Sexualnormen werden von der
Gesellschaft aufgestellt. Normen haben meist eine lange menschliche
Erfahrung im Hintergrund und haben oft eine Schutzfunktion. Da Jesus
Jude war, galten für ihn die Normen seiner Zeit. In Mt 5,27-32
revidiert er diese und definiert den Ehebruch neu: Er vollzieht sich
im Herz und nicht erst bei vollzogener Tat. Das war ihm wichtig. Die
Unreinheit spielt sich also im Herz ab (vgl. oben). Wir beschmutzen
unseren "Tempel" durch Unzucht in unserer Phantasie, könnte
man vorsichtig folgern. Seine Revision des Ehebruchs zielte auch auf
eine größere Achtung der Frau und auf partnerschaftliche
Beziehungen in der Ehe; Frauen konnten in der patriarchalischen Gesellschaft
wie ein Objekt aus der Ehe entlassen werden. Die Entwicklung von Sexualnormen
in den jeweiligen Gesellschaften hängt auch vom Stand des Wissens
und den einschlägigen Möglichkeiten der Geburtenkontrolle
ab. Die Sexualforschung und die Anthropologie haben viele Fragen zur
Sexualität des Menschen gelöst, die zu einer Revision der
Sexualpädagogik geführt haben. Man könnte das Ergebnis
in der hier gebotenen Kürze so darstellen: Haben wir Christen andere
Normen? Christliche Sexualmoral hatte bislang unter dem Einfluss verschiedener
Philosophien leibfeindliche (dualistische) Tendenzen, die selbst die
zur Zeit Jesu geltenden Normen noch verschärften: Sexualität
wurde zu sehr zum Zweck der Fortpflanzung und zu wenig unter dem Aspekt
der (vom Schöpfer gewollten) Lust und partnerschaftlichen Liebe
gesehen.

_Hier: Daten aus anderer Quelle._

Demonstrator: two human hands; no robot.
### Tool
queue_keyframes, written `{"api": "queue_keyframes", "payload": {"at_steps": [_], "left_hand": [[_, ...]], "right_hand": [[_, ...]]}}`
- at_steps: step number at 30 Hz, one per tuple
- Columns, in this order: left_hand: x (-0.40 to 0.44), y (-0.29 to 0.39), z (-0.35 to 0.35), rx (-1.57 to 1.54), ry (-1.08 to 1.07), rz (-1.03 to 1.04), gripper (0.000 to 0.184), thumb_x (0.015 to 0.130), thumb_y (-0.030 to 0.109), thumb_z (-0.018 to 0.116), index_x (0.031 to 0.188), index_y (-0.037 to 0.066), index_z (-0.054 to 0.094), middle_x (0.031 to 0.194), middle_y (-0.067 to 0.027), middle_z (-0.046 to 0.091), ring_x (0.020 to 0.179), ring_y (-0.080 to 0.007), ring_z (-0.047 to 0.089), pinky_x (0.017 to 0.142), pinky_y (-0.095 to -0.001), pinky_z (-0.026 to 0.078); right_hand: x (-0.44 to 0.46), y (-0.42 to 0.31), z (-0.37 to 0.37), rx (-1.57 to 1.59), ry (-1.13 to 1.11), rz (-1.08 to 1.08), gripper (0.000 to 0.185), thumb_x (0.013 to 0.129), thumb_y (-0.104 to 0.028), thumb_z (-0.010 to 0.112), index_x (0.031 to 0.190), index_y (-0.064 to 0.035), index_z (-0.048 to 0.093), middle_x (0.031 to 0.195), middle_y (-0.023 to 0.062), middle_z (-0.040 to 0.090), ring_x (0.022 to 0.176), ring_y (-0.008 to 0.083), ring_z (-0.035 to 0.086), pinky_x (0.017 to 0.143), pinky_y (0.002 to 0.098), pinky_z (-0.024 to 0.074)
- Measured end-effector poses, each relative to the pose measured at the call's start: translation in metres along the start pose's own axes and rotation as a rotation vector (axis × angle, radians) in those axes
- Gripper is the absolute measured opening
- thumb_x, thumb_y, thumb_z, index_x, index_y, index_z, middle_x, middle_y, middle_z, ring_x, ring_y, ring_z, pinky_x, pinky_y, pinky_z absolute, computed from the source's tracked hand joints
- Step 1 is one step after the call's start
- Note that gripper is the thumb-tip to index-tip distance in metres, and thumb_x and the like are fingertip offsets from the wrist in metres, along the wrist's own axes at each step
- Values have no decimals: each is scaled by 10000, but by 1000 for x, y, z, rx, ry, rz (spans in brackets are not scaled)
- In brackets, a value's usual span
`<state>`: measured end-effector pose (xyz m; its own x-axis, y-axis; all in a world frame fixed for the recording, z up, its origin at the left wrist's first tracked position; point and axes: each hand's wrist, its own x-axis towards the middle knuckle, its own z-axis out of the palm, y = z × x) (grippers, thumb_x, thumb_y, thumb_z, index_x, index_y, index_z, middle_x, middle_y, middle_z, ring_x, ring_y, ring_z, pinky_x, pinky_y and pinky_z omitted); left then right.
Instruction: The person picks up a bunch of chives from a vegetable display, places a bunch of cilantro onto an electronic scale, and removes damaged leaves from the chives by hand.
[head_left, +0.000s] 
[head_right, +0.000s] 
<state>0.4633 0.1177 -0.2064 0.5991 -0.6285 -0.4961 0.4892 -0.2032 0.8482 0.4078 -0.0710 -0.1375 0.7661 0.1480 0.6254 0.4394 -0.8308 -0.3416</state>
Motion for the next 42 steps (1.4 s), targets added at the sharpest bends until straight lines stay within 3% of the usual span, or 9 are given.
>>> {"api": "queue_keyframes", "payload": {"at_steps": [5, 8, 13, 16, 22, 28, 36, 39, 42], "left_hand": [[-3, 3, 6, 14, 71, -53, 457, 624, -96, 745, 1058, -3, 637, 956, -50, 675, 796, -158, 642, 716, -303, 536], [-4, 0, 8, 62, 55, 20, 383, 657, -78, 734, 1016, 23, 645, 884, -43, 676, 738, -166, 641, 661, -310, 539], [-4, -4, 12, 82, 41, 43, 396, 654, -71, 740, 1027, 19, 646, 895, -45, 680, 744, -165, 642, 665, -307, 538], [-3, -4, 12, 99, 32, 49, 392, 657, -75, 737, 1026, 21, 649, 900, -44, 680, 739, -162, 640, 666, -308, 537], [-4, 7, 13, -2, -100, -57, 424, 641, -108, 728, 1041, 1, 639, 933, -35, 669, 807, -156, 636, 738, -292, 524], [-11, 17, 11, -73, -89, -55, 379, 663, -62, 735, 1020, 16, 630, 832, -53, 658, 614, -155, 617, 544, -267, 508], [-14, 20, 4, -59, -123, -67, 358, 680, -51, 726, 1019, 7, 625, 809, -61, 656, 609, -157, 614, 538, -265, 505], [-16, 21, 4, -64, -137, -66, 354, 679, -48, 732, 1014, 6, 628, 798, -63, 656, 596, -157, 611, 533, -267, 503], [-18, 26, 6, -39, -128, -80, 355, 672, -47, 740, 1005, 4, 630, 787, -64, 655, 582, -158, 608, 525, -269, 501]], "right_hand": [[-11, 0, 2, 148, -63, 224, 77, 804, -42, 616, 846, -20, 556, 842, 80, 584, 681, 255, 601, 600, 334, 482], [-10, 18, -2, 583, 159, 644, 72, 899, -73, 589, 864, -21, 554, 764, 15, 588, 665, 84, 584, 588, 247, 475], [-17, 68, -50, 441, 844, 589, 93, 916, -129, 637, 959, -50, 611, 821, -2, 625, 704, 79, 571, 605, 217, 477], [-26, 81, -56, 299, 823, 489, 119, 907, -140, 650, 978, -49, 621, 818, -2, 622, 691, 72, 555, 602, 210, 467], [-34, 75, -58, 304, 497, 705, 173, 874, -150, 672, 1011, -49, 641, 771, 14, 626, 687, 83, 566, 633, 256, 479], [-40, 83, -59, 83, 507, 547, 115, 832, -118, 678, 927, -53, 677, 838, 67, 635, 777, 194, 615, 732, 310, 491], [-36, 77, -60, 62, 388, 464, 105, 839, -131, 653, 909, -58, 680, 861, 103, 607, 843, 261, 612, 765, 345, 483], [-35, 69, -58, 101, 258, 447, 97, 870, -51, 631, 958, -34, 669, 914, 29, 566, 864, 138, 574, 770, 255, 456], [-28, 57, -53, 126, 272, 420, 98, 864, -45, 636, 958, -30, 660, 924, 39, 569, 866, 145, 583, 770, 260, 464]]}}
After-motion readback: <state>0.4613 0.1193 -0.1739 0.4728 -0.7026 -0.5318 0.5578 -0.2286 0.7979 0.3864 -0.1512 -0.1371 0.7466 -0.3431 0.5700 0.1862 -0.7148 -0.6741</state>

Christliche Moral müsste diesen oben beschriebenen "profanen"
Normen im Hinblick auf Verantwortung für das Leben und der liebenden
Partnerschaft folgen. "Sünde" wäre dann ein Fehlverhalten
in diesem Sinne. - In der christlichen Tradition hatte man ja meist
die "Fleischessünden" als "schwere Sünden",
"Todsünden" eingestuft. Vorehelicher Verkehr als solcher
war schwere Sünde, ganz unabhängig von der Absicht der Handelnden
und den Umständen (z.B. Verantwortlichkeit und Partnerschaftlichkeit,
s. oben!) Nach unseren heutigen Diskussionsstand ist eine solche Einstufung
fragwürdig und vielleicht sogar nicht im Sinne Jesu. Die (in der
Anwort zum 6.12.2002 besprochene) Geschichte mit der Ehebrecherin gilt
nämlich auch für den vorehelichen Verkehr. Wenn junge Menschen
verantwortungsvoll und partnerschaftlich mit ihrer Sexualität umgehen,
wird auch Jesus sie nicht verurteilen. Ich glaube sogar, dass er sie
liebevoll umarmen würde. Mit dieser Grundeinstellung können wir nun über den Kommunionempfang sprechen. Jeder muss sich da selber prüfen. Wenn die Gewissensprüfung kein sexuelles Fehlverhalten ergibt, gibt es auch keinen Grund, nicht zur Kommunion zu gehen. Denn die Kommunion, das Abendmahl, ist auch Speise und sakramentale Stärkung. Gerade darum brauchen wir dieses Sakrament, dass wir schwachen Menschen in unseren Partnerschaften zu einer immer tieferen und erfüllten Liebe finden - und dazu gehört ganz besonders ein glückliches Sexualleben. Wer ist schon ohne Schwächen und Fehler? Aber hat nicht Jesus gerade mit Zöllnern, Prostituierten und Sündern Mahlgemeinschaft gepflegt? Er ist der gute Hirte für die Schwachen. Für uns.